Besides, the government’s budget is
dependent on development partners’ support by 13 percent. In the same vein, he
said, Tanzania’s capacity to mitigate the impacts of climate change was also
low.
“This has to a great extent affected
the productivity in the farming and livestock keeping sub-sectors and the
delivery of social services such as water and electricity….,” he said.

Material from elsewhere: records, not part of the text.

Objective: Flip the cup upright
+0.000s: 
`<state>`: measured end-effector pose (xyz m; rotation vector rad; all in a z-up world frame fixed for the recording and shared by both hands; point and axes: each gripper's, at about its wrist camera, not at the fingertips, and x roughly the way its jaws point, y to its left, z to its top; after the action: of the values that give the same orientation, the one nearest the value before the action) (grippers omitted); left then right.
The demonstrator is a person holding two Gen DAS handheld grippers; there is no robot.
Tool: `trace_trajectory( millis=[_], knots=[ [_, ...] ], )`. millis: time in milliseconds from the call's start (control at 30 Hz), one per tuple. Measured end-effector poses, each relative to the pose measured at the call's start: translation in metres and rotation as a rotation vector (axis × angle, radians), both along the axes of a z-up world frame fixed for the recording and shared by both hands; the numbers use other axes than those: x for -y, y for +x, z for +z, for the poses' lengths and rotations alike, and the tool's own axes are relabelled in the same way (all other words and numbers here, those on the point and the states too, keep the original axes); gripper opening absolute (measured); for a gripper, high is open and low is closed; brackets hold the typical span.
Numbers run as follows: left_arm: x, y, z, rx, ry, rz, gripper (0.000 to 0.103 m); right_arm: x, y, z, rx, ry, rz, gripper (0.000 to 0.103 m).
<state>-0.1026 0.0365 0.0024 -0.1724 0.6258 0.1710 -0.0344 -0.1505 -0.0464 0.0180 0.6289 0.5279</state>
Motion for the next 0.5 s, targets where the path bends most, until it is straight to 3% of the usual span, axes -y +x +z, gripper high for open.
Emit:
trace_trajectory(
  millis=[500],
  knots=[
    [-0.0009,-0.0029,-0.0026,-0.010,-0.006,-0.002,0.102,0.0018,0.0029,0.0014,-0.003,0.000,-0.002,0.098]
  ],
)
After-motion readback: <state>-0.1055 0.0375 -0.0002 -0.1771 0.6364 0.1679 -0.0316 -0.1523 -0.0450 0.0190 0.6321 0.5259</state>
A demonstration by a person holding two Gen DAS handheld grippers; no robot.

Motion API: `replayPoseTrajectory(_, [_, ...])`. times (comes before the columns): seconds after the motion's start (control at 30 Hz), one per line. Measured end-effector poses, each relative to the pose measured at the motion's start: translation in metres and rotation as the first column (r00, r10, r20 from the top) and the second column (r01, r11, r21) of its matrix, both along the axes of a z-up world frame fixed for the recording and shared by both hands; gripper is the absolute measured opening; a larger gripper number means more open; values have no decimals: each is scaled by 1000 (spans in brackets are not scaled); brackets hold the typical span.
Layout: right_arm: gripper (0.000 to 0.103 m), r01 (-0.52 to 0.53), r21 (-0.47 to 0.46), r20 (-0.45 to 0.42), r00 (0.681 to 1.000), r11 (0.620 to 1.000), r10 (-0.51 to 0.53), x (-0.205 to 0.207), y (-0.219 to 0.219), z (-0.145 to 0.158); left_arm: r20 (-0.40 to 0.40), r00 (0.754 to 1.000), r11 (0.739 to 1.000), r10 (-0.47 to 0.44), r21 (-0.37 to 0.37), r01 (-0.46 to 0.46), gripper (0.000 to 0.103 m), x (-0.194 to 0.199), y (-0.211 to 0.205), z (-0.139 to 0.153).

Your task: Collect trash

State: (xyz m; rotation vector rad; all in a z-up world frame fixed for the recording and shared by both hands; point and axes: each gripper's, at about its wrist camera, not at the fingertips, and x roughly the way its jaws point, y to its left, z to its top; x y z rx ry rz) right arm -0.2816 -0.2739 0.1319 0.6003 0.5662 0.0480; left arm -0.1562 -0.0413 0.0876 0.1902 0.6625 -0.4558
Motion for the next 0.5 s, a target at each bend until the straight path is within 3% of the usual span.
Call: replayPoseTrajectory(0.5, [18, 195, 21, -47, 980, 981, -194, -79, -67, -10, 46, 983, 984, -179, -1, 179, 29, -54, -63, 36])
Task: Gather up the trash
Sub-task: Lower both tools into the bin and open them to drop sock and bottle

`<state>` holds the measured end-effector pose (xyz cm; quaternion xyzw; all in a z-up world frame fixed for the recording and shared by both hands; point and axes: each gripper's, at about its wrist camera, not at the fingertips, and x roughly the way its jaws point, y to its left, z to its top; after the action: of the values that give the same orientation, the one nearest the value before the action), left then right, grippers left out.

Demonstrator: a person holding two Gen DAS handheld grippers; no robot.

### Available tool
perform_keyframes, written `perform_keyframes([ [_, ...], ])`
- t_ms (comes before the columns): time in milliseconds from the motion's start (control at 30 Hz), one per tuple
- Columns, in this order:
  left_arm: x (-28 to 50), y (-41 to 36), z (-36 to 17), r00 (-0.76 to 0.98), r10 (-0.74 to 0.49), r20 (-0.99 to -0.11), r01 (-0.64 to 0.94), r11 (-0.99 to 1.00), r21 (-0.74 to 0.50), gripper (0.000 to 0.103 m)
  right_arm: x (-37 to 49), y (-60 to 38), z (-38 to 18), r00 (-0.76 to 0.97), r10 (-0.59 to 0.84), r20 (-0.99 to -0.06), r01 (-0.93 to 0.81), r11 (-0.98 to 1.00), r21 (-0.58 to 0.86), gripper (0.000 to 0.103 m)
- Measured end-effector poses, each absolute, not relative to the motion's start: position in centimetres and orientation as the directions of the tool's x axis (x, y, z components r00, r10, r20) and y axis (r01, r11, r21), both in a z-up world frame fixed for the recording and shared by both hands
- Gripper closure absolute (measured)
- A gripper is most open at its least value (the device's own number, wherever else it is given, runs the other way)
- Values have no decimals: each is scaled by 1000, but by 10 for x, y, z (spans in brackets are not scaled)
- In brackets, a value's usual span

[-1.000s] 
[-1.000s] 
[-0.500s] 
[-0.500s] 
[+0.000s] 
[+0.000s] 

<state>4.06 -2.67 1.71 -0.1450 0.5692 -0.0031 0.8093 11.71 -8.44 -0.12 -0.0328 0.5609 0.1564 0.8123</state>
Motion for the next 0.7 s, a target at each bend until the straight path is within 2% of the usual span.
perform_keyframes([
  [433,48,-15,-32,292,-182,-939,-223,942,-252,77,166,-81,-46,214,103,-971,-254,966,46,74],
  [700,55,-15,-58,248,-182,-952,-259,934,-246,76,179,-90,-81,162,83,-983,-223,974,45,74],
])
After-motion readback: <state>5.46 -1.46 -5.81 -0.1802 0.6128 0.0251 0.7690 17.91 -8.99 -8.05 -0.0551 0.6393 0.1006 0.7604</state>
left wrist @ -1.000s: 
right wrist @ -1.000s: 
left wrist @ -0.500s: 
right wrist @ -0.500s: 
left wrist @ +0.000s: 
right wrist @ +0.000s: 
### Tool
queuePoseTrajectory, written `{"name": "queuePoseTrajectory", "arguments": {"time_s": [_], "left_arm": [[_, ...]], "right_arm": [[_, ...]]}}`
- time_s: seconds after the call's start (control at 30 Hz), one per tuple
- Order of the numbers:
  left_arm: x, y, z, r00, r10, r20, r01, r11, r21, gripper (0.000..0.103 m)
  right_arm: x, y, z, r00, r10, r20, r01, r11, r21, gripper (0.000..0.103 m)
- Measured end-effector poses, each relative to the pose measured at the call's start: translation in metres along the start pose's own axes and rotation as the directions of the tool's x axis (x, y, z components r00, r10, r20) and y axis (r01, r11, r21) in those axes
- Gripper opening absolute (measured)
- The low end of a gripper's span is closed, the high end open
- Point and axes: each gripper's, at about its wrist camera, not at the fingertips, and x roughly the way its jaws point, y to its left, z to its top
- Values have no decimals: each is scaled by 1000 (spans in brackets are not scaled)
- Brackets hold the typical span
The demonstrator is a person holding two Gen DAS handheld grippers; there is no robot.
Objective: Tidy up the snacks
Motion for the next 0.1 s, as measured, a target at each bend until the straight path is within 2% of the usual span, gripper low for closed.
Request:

Detailing some of the achievements
during the implementation of Vision 2025, Dr Mwamba said apart from graduating
to the lower middle income status in 2020, poverty levels in Tanzania have also
declined by over nine percent from 35.7 percent in 2000/21 fiscal year to 24.6
percent in 2017/18.
She also detailed some achievements
in the health sector, including a drop in maternal and children mortality rates
as well as a rise in access to water, education and electricity services among
others.
She, however, noted that Tanzania,
just like all other countries in the world, has gone through some challenging
times during the past two decades. The key challenges include the 2008 global
economic crisis, the 2019 global Covid-19 pandemic, climate change and the
ongoing war in Ukraine.
Tarmac roads
Finance and Planning minister, Dr
Mwigulu Nchemba said prior to Vision 2025, very few regions were connected by a
tar-marc road.
“You can now move from Dodoma to all
corners of the country on a tar-mark road which is contrary to where we were
almost 25 years ago….,” he said.
About 25 years ago, said Dr Nchemba,
Tanzania’s monthly revenue collections stood at an average of Sh30 billion. The
amount has since risen to over Sh2 trillion.